Problem requirements: Reproduce the data exactly.

** Given material follows **

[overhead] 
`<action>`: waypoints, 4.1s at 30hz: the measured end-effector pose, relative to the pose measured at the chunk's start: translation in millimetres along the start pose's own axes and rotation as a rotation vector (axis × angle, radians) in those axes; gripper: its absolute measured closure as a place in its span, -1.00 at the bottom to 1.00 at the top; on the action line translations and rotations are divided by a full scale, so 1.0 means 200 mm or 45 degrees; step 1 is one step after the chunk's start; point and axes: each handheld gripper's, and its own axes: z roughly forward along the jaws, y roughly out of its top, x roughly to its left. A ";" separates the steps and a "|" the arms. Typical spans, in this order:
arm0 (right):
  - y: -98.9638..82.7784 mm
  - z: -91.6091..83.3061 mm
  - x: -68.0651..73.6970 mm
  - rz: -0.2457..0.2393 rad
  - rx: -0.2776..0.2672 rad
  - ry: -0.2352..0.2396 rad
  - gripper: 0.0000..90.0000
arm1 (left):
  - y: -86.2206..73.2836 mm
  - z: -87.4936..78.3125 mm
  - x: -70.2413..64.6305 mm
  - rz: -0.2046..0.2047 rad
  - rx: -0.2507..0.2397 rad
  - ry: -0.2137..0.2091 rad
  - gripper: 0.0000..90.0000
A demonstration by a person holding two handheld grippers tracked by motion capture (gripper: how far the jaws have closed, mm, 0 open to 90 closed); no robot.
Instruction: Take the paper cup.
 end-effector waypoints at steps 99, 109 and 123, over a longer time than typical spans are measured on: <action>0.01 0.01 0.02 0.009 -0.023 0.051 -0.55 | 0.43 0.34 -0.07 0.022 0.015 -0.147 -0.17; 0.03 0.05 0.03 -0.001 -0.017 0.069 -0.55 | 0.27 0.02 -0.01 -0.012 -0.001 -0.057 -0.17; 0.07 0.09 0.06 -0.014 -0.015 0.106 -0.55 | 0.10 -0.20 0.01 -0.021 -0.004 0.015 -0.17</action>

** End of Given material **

Exercise answer:
[overhead] 
`<action>`: waypoints, 4.1s at 30hz: the measured end-effector pose, relative to the pose measured at the chunk's start: translation in millimetres along the start pose's own axes and rotation as a rotation vector (axis × angle, radians) in those axes; gripper: its absolute measured closure as a place in its span, -1.00 at the bottom to 1.00 at the top; on the action line translations and rotations are divided by a full scale, so 1.0 means 200 mm or 45 degrees; step 1 is one step after the chunk's start; point and axes: each handheld gripper's, and its own axes: z roughly forward along the jaws, y roughly out of its top, x roughly to its left. A ";" separates the steps and a "|" the arms. Typical spans, in this order:
arm0 (right):
  - y: -98.9638..82.7784 mm
  - z: -91.6091..83.3061 mm
  - x: -68.0651..73.6970 mm
  - rz: -0.2457..0.2393 rad
  - rx: -0.2776..0.2672 rad
  - ry: -0.2352..0.2396 rad
  - gripper: 0.0000..90.0000
arm1 (left):
  - y: -86.2206..73.2836 mm
  - z: -87.4936..78.3125 mm
  - x: -70.2413..64.6305 mm
  - rz: -0.2046..0.2047 rad
  - rx: -0.2507..0.2397 rad
  - ry: -0.2137..0.2091 rad
  - gripper: 0.0000..90.0000
A demonstration by a person holding two handheld grippers tracked by motion capture (gripper: how far the jaws have closed, mm, 0 open to 90 closed); no robot.
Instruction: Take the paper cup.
 end-effector waypoints at steps 99, 109 and 123, over a longer time than typical spans are measured on: <action>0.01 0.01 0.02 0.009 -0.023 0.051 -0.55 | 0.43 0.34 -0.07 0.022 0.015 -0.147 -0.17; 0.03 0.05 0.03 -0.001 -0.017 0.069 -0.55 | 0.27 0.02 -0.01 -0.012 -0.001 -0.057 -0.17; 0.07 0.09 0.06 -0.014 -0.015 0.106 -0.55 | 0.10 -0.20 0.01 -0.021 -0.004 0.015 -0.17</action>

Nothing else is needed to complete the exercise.